If there was ever a time in my life I needed a sign, it’s now.


OCD

August 4, 2008

“What in the hell are you doing?”

“What?”

“What are doing with your M&Ms?”

“I put them in color order… two at a time, then I eat any leftovers, then I eat every color until there’s only two of each left, like Noah, then I go down the rainbow starting with the red ones until I get to the brown ones…”

“So what happens if I take these green ones right here…”

“GIVE THAT BACK!”


Haunted

August 3, 2008

Sometimes it feels like I’m just floating through this world, strangely disconnected from everything around me until something so tiny or subtle grabs me by the hair, yanking me back into a cold, painful reality.  I’ve learned to embrace the lows as much as the highs; I’ve discovered they seem to go hand in hand.

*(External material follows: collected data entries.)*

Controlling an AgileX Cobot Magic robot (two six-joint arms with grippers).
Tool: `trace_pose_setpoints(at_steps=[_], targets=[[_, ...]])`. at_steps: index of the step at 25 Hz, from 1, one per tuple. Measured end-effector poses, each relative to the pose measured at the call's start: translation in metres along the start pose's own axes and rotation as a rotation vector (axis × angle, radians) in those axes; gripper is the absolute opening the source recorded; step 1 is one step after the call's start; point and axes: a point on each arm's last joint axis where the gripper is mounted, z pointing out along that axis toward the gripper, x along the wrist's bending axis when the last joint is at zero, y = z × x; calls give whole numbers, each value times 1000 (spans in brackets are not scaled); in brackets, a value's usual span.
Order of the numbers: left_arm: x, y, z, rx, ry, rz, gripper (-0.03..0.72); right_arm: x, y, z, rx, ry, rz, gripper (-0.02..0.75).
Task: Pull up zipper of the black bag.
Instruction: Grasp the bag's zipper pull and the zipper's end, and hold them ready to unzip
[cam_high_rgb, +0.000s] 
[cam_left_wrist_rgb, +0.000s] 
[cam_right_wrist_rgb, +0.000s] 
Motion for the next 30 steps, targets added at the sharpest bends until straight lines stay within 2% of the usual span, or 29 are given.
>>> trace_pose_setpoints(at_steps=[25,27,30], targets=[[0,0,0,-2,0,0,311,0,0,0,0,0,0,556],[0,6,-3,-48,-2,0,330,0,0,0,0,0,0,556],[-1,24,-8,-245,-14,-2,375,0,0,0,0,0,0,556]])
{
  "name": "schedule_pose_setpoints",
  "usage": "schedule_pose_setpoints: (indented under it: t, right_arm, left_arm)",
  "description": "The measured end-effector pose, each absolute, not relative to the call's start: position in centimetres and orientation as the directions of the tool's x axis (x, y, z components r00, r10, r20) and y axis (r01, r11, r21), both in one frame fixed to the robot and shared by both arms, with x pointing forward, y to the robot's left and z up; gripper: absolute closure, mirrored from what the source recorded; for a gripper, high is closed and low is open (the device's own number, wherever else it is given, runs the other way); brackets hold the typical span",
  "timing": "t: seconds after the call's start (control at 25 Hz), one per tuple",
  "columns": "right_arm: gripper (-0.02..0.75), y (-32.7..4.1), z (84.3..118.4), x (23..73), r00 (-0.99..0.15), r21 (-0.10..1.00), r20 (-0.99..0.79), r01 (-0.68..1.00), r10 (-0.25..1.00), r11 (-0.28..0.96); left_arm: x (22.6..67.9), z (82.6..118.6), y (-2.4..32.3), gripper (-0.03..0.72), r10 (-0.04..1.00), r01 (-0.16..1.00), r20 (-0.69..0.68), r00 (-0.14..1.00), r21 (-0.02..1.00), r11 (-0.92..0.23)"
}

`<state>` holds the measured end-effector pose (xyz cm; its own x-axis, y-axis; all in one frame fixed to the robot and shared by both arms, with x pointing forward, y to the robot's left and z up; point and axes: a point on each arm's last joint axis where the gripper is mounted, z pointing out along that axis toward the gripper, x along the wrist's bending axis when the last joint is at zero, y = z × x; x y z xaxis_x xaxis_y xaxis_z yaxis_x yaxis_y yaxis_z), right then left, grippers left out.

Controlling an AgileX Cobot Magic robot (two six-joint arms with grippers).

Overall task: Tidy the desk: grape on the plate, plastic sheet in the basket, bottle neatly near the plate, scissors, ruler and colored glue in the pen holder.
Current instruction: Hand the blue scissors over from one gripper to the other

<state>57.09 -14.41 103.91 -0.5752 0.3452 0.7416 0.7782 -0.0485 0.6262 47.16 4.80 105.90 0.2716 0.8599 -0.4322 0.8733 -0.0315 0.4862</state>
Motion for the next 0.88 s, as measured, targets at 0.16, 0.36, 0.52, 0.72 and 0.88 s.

A scent… a voice… a melody… some things have a way of making your heart ache without ever touching you.


Just A Little Patience

August 3, 2008

My alarm goes off at 6am, and I hit the snooze button exactly 5 times until 6:45…. where I scramble out of bed, jump in the shower, and start the mad dash to try to get to work on time.  The person who suffers the most from this wacked out routine is Alex, who I usually wake up at 7:05 to have us both out the door by 7:20. But this week, she put her foot down.

“Alex, put your shoes on.  Now, now, now.  We have to go.”

“I AM, Mommy…. hold on a minute.”

“Come on, Alex, we have to go!”

“Mommy, I AM!  You have to be more PATIENT!”